» DATA SECTION
====================

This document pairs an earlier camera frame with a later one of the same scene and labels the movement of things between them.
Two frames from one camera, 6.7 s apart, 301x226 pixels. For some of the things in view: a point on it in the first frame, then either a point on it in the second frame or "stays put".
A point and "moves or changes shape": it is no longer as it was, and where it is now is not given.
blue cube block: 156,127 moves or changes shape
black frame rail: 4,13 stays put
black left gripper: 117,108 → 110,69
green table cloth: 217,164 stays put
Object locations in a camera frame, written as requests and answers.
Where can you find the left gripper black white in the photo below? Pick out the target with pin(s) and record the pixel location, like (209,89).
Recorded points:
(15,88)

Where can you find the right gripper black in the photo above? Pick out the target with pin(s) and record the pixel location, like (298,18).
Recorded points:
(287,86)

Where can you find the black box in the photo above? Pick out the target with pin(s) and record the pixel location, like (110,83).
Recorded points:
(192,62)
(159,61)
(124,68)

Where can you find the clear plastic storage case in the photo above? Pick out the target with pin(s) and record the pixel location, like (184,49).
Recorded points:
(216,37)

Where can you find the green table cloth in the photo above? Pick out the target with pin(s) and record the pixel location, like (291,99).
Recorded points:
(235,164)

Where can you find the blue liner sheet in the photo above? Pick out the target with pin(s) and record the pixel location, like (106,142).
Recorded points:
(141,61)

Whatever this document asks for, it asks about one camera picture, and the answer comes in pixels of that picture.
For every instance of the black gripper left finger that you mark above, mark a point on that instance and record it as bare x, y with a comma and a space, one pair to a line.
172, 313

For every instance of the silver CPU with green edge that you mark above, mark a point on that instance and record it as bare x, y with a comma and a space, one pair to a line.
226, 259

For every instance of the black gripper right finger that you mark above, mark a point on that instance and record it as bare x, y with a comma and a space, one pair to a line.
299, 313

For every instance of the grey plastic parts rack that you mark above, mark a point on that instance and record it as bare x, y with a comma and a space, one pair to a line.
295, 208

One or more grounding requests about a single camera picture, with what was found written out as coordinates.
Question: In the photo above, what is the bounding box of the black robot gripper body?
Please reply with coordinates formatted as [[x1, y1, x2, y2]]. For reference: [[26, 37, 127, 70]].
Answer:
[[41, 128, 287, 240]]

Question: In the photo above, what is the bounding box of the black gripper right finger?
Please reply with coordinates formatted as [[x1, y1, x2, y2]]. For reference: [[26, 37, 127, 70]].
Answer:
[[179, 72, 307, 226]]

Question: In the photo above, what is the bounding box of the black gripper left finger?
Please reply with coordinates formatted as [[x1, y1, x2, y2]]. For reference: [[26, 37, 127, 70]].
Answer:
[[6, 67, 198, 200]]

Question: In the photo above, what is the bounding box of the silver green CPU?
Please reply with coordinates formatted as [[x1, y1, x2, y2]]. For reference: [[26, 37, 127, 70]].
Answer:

====================

» EXERCISE
Could you write out, exactly, each line of the data above from the one containing "For every instance of the grey" through the last, including both?

» PROBLEM SOLUTION
For every instance of the grey plastic parts rack that you mark above, mark a point on that instance and record it as bare x, y with a comma and a space, one pair to a line.
295, 208

One or more grounding requests about a single camera picture, with what was found written out as coordinates.
Question: In the photo above, what is the bounding box of the black robot gripper body?
Please reply with coordinates formatted as [[x1, y1, x2, y2]]. For reference: [[26, 37, 127, 70]].
Answer:
[[41, 128, 287, 240]]

Question: In the photo above, what is the bounding box of the black gripper right finger?
Please reply with coordinates formatted as [[x1, y1, x2, y2]]. For reference: [[26, 37, 127, 70]].
Answer:
[[179, 72, 307, 226]]

Question: In the photo above, what is the bounding box of the black gripper left finger?
Please reply with coordinates formatted as [[x1, y1, x2, y2]]. For reference: [[26, 37, 127, 70]].
Answer:
[[6, 67, 198, 200]]

Question: In the photo above, what is the bounding box of the silver green CPU?
Please reply with coordinates formatted as [[x1, y1, x2, y2]]. For reference: [[26, 37, 127, 70]].
Answer:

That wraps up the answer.